Saturday, November 16, 2019

November PAD Chapbook Challenge: Day 10: Tyranny of Perfection


so I got to thinking
what if Death 
isn't a grim dude in a black hood
but is instead
an annoyingly perfect and perfectionistic
aerobics instructor
who chirps at you
that it's time to do your cardi-oh-oh
and when you do those leg lifts
you've gotta squeeze those glutes
because if you don't squeeze 'em
no-one else will
and I kind of got to thinking
what if I don't want my life
to revolve around whether or not
some dudebro wants to
play grab-ass with me
and then that chipper death
chirped at me that I
need to mind my carbs and calories
because fat is the very worst thing
that a person can possibly be
and then I got to thinking
that maybe that's not true
that in fact the worst thing a person
can possibly be
is a sanctimonious twat
who refuses to respect
other people's lives and conditions and preferences
and bodily autonomy
and who really can just fuck off
and then I got to wondering 
if maybe that's the way Death works
is by annoying people to death
by making them fight all day every day
with vicious inner voices
that tell them they're no good
because they have dimpled thighs
or chunky butts
or saggy boobs
or tummy rolls
or they just aren't perky-werky enough
and then I got to thinking 
that maybe what happens
is people get tired 
of hearing Death's annoying voice
bleating at them to get up and at 'em
because nobody who isn't perfect
deserves to have a life
and so they smash the snooze bar
on their internal clock
one too many times
in an attempt to shut the annoying bitch up
once and for all

~Cie~

Notes:
Today's November PAD Chapbook Challenge asked for a (blank) of (blank) poem. I initially went with "hands of time," which is how I found the image of the perky aerobics instructor looking lady with her watch. I started thinking about all the years and time and money I spent trying to hate myself thin, and it really pissed me off that the message people (especially women) are sent from the moment we draw breath isn't "take care of yourself because you are worthwhile regardless of your size or looks," it's "if you girls aren't thin and pretty in a very specific way, you are garbage and don't deserve happiness." 

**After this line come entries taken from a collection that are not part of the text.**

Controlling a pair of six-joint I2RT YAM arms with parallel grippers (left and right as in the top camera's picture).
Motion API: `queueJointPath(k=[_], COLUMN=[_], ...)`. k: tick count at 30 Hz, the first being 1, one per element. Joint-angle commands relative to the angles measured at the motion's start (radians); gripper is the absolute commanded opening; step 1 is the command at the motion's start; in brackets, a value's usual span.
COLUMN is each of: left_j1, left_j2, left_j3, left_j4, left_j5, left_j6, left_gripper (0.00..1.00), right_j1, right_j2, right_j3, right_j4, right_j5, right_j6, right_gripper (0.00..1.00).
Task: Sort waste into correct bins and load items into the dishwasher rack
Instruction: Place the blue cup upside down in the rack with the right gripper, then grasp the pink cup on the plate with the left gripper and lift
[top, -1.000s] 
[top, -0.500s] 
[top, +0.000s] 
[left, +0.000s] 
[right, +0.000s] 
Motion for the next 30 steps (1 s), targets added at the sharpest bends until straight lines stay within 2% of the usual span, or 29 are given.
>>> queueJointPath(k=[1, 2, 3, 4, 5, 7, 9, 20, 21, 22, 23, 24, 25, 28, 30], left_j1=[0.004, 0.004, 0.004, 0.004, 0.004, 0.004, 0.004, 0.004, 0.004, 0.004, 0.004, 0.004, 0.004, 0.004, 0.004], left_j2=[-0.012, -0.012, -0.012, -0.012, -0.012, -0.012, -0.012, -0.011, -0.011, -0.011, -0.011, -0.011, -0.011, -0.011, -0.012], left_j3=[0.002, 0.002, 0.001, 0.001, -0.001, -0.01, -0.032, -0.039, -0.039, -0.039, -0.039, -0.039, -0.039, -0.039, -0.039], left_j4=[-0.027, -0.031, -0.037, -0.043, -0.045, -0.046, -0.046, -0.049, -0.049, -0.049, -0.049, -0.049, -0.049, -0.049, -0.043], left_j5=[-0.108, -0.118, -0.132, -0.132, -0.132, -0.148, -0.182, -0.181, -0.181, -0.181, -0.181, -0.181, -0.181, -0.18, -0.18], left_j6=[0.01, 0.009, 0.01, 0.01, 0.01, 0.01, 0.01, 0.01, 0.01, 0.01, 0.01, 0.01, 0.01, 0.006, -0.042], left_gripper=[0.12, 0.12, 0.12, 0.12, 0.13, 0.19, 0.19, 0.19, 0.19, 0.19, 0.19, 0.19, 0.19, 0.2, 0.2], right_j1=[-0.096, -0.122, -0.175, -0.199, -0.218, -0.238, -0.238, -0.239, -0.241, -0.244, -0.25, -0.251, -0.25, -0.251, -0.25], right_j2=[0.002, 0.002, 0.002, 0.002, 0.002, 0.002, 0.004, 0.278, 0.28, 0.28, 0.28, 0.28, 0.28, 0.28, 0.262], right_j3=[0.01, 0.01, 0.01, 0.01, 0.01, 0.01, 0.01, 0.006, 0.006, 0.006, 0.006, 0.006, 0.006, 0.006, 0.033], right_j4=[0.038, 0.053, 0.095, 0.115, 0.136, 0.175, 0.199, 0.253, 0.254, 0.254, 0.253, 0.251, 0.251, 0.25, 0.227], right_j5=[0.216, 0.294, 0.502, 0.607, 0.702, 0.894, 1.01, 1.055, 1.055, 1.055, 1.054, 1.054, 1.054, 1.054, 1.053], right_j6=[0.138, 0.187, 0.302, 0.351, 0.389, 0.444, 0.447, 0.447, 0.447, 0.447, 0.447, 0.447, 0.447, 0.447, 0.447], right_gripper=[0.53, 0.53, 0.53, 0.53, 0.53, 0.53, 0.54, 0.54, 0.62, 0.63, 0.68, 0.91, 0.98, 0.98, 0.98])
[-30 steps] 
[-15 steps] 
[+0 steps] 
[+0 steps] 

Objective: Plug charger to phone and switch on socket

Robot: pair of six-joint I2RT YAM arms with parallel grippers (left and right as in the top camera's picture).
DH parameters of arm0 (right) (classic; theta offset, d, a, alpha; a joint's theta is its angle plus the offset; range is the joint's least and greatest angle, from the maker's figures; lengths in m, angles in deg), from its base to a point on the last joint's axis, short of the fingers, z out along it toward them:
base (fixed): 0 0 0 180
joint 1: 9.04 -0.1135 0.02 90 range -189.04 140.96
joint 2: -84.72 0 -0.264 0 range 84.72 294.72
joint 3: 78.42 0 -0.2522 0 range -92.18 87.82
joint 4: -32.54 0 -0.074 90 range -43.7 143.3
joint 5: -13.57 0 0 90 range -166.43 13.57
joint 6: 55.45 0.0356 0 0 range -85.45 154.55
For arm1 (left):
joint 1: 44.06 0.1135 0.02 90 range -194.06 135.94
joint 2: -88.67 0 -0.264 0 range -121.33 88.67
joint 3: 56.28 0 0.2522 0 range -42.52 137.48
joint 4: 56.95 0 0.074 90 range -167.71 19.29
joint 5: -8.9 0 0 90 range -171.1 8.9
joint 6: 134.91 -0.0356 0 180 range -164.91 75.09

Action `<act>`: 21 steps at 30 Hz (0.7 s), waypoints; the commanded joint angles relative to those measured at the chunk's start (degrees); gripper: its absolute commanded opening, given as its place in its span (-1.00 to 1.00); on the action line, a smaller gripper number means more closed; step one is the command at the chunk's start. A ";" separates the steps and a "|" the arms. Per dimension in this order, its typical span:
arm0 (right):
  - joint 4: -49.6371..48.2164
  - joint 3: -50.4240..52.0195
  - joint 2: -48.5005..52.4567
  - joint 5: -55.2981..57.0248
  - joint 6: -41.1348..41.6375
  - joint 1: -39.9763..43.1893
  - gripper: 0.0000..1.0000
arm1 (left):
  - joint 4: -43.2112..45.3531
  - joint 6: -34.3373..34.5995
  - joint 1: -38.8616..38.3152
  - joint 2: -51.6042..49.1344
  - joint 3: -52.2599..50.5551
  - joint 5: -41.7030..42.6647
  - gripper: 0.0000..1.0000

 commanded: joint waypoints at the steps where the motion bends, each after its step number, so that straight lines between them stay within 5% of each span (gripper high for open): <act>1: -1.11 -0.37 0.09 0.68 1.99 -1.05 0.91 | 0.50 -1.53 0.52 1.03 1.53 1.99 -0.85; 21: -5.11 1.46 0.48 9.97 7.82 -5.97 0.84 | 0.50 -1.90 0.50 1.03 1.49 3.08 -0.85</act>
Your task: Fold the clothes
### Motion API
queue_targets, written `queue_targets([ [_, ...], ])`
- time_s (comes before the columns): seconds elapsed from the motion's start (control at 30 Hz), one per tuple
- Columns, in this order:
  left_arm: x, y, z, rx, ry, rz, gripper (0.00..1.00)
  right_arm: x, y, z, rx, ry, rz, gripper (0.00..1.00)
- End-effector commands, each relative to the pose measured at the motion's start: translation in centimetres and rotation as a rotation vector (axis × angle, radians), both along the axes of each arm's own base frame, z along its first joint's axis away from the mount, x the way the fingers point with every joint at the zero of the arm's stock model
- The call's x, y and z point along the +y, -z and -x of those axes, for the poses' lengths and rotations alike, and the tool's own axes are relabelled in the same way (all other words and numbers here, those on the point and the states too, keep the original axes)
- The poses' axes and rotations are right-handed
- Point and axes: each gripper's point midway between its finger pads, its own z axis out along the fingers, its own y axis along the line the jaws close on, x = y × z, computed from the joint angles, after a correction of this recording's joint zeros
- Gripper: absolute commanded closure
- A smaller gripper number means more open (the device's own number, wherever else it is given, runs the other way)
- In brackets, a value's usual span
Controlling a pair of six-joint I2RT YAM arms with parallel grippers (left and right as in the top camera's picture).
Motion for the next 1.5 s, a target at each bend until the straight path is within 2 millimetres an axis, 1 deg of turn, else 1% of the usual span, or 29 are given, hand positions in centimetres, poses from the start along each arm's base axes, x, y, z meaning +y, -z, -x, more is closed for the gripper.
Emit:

So, I changed the title of my poem to Tyranny of Perfection and wrote about what it feels like to fight with the hateful internal dialogue that has been crammed down my throat for as long as I can remember. It would be nice to be able to just BE, without having to fight with these horrible messages from the cradle to the grave. Doing so is the biggest fucking waste of time and a waste of a perfectly good life too.